Early this afternoon, someone pounded on back door of PJP Buttonwood. Because the food truck had already stopped by for the Tuesday delivery, Jeanne and I glanced at each other and wondered who it might be. We suspected a killer would probably just use the front door because it would be a lot easier, so Jeanne threw caution to the wind and opened the back door while I hovered in the background, ready to call 911. Turns out, it was only a truck from Pro Pumping & Hydrojetting.
This truck was here for the quarterly visit to pump out our grease trap. And nothing breaks up a routine afternoon at PJP like the arrival of a grease trap pump truck. Or Jeanne's discovery of CoffeeHouse - The Country Version channel on Spotify.
(By way of background, I spent a significant portion of February 2014 arguing that we couldn't even possibly need a grease trap because we don't cook with grease. That said, I was vetoed by the construction team, the mechanical engineer, and City of Columbia regulations. Without much delay, Jeanne and I became proud owners of an enormous grease trap. I watched the plumber install it (it sort of looks like a big coffin in the ground), seal it with the cover plate, and then I immediately stopped thinking about it. Because GREASE TRAP.)
About six months after installation, a city official stopped by and asked to see our Grease Trap Log. I'm sorry...our what? I was dumbfounded as the city official explained I was required to tediously note my maintenance of the grease trap. As in: who cleaned it, when it was cleaned, what came out of it (just kidding on the last one...but it wouldn't surprise me in the least).
During our first cleaning, I wasn't at PJP for whatever reason and I was seriously bummed that I missed it. I was anxious to prove my point that the in-ground coffin/trap would be basically empty, since we don't fry anything at PJP Buttonwood. (And I love to prove myself right. Ahem. Except Jeanne told me that the trap was actually completely full and I was righteously indignant and sort of glad I missed it.)
And then it was time for the cover plate to be removed...
The picture I'm about to show you is DISGUSTING. Fascinating...but disgusting. Just don't even look if you are easily grossed out.

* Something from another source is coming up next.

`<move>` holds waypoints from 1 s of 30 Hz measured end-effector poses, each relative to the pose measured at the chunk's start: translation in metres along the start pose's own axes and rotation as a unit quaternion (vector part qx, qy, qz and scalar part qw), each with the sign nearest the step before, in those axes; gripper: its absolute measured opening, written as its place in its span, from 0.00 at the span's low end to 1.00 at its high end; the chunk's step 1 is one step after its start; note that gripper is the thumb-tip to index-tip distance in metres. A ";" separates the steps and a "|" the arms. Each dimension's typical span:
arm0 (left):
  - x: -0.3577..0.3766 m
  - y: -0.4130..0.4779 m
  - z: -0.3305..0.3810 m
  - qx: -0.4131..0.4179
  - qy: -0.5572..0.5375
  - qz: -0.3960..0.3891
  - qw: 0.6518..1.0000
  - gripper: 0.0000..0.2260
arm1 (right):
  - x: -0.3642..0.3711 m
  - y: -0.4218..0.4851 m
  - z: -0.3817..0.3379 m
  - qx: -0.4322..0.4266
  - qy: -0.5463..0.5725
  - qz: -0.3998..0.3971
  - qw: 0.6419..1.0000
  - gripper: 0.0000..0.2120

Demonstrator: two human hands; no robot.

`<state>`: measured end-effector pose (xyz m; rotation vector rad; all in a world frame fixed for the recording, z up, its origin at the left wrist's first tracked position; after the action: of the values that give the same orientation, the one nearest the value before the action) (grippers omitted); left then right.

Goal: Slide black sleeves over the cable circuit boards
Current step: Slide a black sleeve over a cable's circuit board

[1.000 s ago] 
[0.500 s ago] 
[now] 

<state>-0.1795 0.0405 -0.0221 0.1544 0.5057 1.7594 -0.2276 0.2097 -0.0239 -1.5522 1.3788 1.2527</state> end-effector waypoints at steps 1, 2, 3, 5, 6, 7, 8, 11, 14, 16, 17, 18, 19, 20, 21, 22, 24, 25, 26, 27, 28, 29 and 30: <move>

You've been warned.
Are you sure?
I know, right? This trap is just about four feet deep and the sludge is primarily grease and other debris from when we pre-rinse our dishes to go in our overpriced rental dishwasher. I DON'T EVEN UNDERSTAND THIS. Where could this possibly all come from? And if ours looks like this, what does a restaurant that fries food have in their trap? Do they get bigger traps? My questions are endless, really.
So the guy sucked it out of the trap and into his truck. From there it goes to a lagoon and then it turned into fertilizer. I'm sure he wasn't expecting a Grease Trap 101 interrogation while he worked, but he humored me with answers to my litany of questions.
Then he scraped it all clean and washed it all down. (He brought his own hose, in case you were curious, which I thought was a considerate touch.) (Also, I asked him how many times he had thrown up at this point in the process in all his grease trap cleaning years and the answer was ZERO. He grew up on a farm AND has cleaned a lot of fast food grease traps, so he claimed to be unfazed by the garden variety grease trap.)
And finally, 15 minutes or so later, our trap was clean.
As he was putting the lid back on it, he threw out a few tips if we wanted to take a peak in there now and then on our own...but we promptly stopped him. I am rare to close off opportunity, but I'm 100% certain that I don't want to look in there unsupervised.
The cost of the service was $200. And that sounds pretty reasonable for sucking a couple feet of goo out of a trap and hauling it away...without even throwing up. We gifted the guy with a baby pie of his choice. We figured he deserved it for doing a job we never want to do. We think Mike Rowe would approve.